What the task requires
Could all of the entries be written out exactly, with any pictures omitted?

(Stored data)
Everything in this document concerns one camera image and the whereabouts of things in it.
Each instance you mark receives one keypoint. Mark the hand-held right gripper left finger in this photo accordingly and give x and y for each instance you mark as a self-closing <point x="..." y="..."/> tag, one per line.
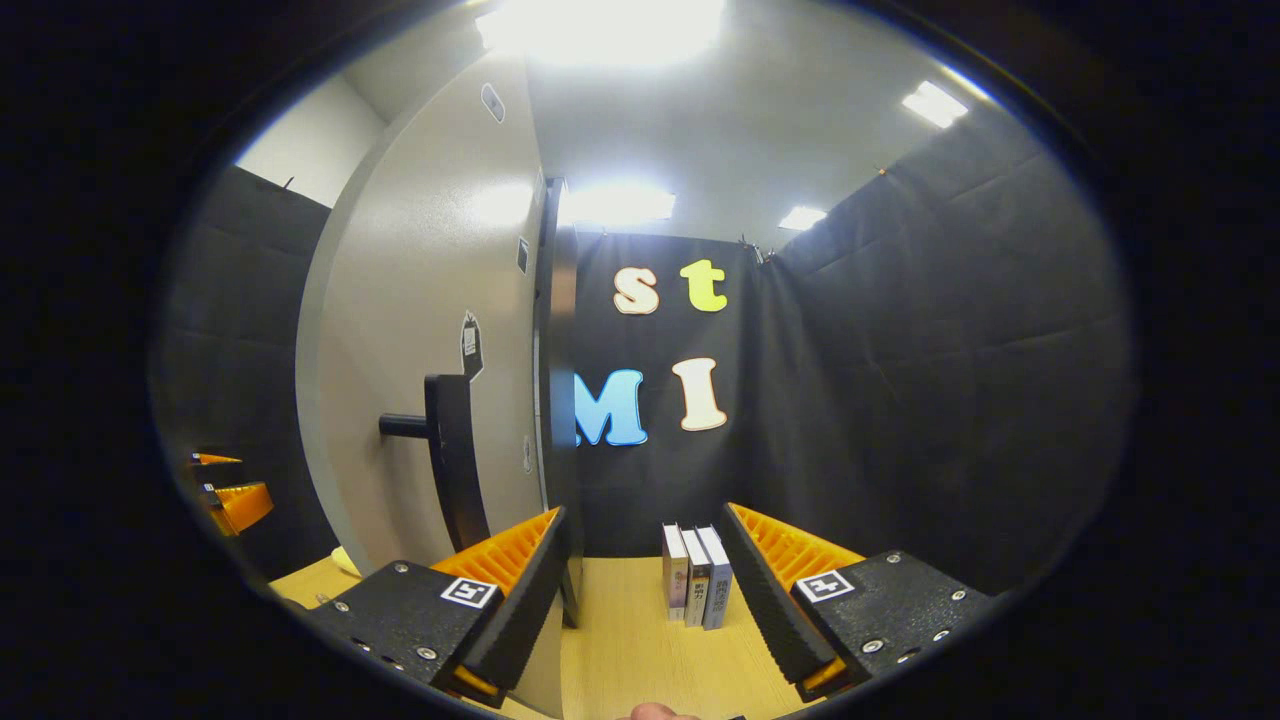
<point x="530" y="590"/>

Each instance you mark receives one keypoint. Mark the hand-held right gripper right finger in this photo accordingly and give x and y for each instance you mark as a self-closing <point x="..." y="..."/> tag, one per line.
<point x="765" y="595"/>

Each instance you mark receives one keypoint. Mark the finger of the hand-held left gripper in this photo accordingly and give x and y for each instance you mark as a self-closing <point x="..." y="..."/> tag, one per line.
<point x="240" y="505"/>
<point x="215" y="460"/>

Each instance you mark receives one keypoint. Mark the dark grey cabinet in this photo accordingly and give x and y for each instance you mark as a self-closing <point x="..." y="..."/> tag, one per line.
<point x="565" y="400"/>

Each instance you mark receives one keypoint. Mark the beige cabinet door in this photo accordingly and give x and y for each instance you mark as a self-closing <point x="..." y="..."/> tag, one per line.
<point x="400" y="300"/>

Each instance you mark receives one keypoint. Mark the paperback book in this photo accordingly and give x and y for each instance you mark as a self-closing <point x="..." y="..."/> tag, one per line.
<point x="718" y="585"/>
<point x="696" y="585"/>
<point x="675" y="575"/>

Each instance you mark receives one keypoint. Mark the pale yellow soft toy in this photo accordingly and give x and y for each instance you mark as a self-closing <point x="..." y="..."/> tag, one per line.
<point x="347" y="562"/>

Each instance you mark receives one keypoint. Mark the black backdrop cloth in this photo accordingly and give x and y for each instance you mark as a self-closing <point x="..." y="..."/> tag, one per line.
<point x="900" y="400"/>

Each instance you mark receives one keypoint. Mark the ceiling light panel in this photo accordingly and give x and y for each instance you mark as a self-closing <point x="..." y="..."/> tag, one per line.
<point x="600" y="30"/>
<point x="935" y="103"/>
<point x="803" y="217"/>
<point x="618" y="205"/>

Problem solution
Everything in this document concerns one camera image and the whereabouts of things in it.
Each instance you mark receives one keypoint. Mark the hand-held right gripper left finger in this photo accordingly and give x and y for each instance you mark as a self-closing <point x="..." y="..."/> tag, one per line.
<point x="530" y="590"/>

Each instance you mark receives one keypoint. Mark the hand-held right gripper right finger in this photo accordingly and give x and y for each instance you mark as a self-closing <point x="..." y="..."/> tag, one per line.
<point x="765" y="595"/>

Each instance you mark receives one keypoint. Mark the finger of the hand-held left gripper in this photo accordingly and give x and y for each instance you mark as a self-closing <point x="..." y="..."/> tag, one per line.
<point x="240" y="505"/>
<point x="215" y="460"/>

Each instance you mark receives one keypoint. Mark the dark grey cabinet in this photo accordingly and give x and y for each instance you mark as a self-closing <point x="..." y="..."/> tag, one per line.
<point x="565" y="400"/>

Each instance you mark receives one keypoint. Mark the beige cabinet door in this photo accordingly and give x and y for each instance you mark as a self-closing <point x="..." y="..."/> tag, one per line.
<point x="400" y="300"/>

Each instance you mark receives one keypoint. Mark the paperback book in this photo accordingly and give x and y for each instance you mark as a self-closing <point x="..." y="..."/> tag, one per line.
<point x="718" y="585"/>
<point x="696" y="585"/>
<point x="675" y="575"/>

Each instance you mark receives one keypoint. Mark the pale yellow soft toy in this photo accordingly and give x and y for each instance you mark as a self-closing <point x="..." y="..."/> tag, one per line.
<point x="347" y="562"/>

Each instance you mark receives one keypoint. Mark the black backdrop cloth in this photo accordingly and give x and y for each instance you mark as a self-closing <point x="..." y="..."/> tag, one per line.
<point x="900" y="400"/>

Each instance you mark receives one keypoint. Mark the ceiling light panel in this photo accordingly and give x and y for each instance you mark as a self-closing <point x="..." y="..."/> tag, one per line.
<point x="600" y="30"/>
<point x="935" y="103"/>
<point x="803" y="217"/>
<point x="618" y="205"/>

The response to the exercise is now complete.